(Source records Opens)

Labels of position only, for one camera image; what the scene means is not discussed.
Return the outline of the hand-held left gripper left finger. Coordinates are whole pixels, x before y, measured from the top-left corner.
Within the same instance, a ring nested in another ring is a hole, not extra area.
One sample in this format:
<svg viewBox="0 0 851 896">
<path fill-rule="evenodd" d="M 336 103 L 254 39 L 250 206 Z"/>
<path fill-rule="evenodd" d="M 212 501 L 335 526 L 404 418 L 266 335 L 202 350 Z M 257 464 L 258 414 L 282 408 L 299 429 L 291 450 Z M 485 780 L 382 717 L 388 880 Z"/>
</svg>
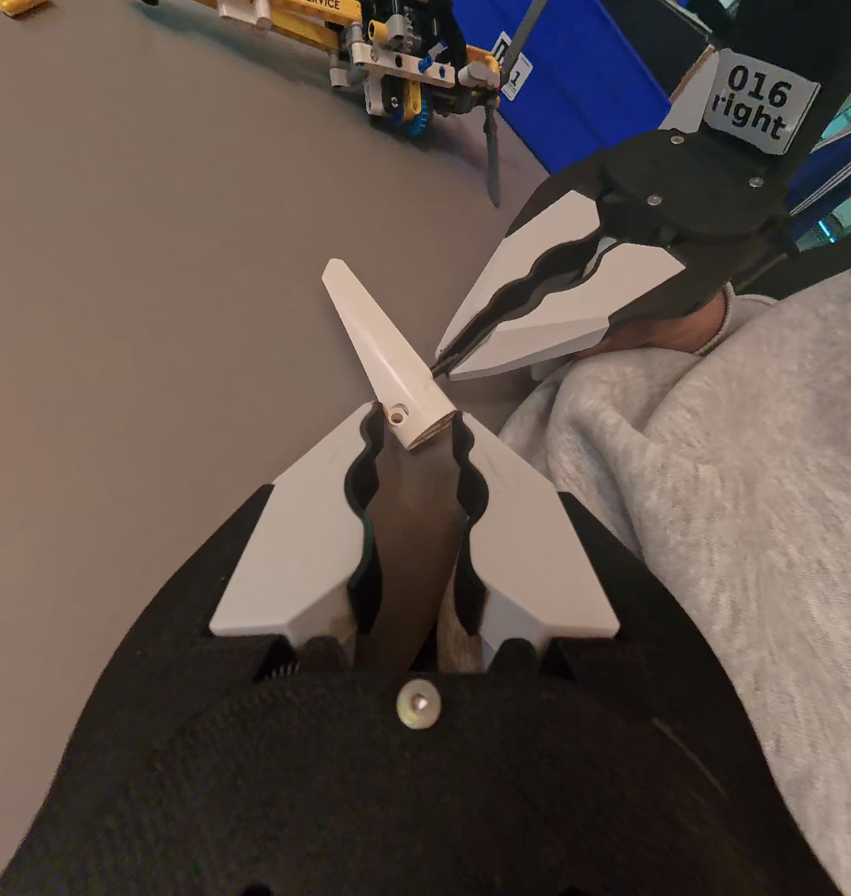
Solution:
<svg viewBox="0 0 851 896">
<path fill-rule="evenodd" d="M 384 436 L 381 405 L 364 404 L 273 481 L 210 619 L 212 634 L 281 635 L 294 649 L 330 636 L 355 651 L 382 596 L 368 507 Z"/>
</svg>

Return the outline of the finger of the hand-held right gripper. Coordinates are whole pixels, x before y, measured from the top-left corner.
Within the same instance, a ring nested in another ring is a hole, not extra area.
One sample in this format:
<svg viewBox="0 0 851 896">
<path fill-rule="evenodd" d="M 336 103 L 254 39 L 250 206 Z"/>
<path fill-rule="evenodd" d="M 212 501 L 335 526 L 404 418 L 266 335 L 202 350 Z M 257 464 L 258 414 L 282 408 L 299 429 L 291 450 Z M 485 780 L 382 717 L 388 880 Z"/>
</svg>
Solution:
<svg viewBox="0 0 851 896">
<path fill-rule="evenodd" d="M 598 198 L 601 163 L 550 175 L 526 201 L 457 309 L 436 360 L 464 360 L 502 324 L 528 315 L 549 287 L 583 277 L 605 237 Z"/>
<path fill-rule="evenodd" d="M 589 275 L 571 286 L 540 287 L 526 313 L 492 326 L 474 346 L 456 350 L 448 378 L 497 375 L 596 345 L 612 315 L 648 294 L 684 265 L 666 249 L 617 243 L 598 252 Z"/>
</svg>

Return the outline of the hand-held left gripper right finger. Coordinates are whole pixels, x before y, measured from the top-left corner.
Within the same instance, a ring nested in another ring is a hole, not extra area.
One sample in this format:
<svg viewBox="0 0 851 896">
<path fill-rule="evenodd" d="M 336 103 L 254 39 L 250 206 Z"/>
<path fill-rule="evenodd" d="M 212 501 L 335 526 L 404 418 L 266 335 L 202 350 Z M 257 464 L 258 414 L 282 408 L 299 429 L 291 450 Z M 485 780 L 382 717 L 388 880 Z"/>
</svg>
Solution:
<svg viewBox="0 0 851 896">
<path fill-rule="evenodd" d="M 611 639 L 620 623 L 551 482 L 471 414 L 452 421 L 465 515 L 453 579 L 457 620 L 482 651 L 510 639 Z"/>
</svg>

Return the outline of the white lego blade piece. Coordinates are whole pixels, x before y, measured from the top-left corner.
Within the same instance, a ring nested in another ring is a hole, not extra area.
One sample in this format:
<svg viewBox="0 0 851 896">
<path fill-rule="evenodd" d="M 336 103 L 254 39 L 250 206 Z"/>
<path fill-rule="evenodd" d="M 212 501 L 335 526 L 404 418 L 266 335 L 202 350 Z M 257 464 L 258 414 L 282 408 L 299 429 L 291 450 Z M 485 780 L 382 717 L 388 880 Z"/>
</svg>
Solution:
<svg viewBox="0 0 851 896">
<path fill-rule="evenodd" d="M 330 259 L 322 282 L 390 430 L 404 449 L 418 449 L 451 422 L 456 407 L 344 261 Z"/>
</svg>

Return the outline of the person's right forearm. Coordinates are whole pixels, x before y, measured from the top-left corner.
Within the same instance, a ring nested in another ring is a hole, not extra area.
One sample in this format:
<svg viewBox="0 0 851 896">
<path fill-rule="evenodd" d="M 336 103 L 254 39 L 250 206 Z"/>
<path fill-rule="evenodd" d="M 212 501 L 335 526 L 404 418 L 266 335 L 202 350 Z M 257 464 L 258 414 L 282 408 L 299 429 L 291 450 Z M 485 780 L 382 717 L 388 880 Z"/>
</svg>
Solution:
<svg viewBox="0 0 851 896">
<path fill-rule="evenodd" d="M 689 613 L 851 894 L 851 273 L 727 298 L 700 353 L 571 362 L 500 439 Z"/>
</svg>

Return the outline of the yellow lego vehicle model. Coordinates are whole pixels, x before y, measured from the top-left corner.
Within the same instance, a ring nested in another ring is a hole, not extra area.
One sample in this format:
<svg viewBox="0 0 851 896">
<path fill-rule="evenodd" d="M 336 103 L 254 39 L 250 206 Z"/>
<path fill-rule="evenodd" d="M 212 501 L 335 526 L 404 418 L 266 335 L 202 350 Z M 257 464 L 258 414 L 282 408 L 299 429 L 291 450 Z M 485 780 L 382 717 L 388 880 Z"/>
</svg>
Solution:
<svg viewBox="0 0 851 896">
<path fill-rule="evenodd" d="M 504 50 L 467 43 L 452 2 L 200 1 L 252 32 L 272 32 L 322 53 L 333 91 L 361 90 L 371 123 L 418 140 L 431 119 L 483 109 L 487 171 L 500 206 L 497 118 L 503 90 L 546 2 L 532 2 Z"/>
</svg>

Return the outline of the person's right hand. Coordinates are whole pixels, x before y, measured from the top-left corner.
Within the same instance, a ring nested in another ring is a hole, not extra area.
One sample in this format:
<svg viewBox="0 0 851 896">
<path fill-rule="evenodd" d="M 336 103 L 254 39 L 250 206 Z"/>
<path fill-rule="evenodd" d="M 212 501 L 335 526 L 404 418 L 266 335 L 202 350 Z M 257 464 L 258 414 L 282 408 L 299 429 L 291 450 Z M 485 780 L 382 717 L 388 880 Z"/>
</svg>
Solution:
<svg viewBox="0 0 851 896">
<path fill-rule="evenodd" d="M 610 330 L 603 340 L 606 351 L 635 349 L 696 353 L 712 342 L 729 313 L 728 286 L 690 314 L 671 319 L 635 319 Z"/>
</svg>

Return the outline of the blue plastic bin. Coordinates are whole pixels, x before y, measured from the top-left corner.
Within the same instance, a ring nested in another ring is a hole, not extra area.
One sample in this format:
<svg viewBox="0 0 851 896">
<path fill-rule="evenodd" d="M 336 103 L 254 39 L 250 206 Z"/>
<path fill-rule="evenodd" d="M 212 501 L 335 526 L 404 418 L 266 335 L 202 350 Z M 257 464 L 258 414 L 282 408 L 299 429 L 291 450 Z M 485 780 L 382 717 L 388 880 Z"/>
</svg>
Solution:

(Source records Closes)

For the data shown above, give the number of lines where the word "person" appears, and nothing else.

- [Exercise result] 2